Information provided: Begin

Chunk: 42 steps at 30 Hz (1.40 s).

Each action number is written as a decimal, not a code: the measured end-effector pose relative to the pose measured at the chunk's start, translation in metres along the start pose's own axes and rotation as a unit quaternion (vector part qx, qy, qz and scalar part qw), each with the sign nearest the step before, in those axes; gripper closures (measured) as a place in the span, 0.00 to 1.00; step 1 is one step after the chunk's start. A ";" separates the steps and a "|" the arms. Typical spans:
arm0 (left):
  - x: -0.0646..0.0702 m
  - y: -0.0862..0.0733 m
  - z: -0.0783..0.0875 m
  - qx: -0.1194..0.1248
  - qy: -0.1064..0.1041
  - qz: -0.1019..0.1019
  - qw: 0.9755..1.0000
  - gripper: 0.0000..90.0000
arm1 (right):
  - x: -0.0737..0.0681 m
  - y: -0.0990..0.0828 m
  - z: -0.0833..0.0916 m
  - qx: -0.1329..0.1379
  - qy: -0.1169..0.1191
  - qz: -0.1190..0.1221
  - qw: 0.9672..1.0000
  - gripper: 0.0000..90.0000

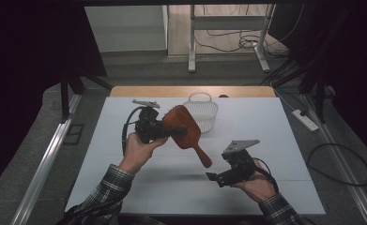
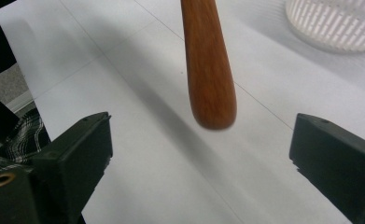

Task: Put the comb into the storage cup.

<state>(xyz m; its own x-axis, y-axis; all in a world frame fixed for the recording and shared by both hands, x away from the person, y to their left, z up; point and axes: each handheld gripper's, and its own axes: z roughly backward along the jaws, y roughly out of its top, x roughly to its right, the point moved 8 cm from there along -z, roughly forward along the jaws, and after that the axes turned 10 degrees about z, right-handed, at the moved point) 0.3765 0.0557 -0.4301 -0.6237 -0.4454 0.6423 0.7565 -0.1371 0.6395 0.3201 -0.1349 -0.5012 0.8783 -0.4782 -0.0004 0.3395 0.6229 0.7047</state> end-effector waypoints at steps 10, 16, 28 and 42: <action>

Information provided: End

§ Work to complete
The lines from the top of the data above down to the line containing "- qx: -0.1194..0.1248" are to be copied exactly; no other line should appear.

§ Answer to this problem
Chunk: 42 steps at 30 Hz (1.40 s).

Each action number is written as a decimal, not a code: the measured end-effector pose relative to the pose measured at the chunk's start, translation in metres along the start pose's own axes and rotation as a unit quaternion (vector part qx, qy, qz and scalar part qw), each with the sign nearest the step before, in those axes; gripper closures (measured) as a place in the span, 0.00 to 1.00; step 1 is one step after the chunk's start. A ";" separates the steps and a "|" the arms. Typical spans:
arm0 (left):
  - x: -0.0646..0.0702 m
  - y: -0.0862..0.0733 m
  - z: -0.0783..0.0875 m
  - qx: -0.1194..0.1248

That completes the answer to this exercise.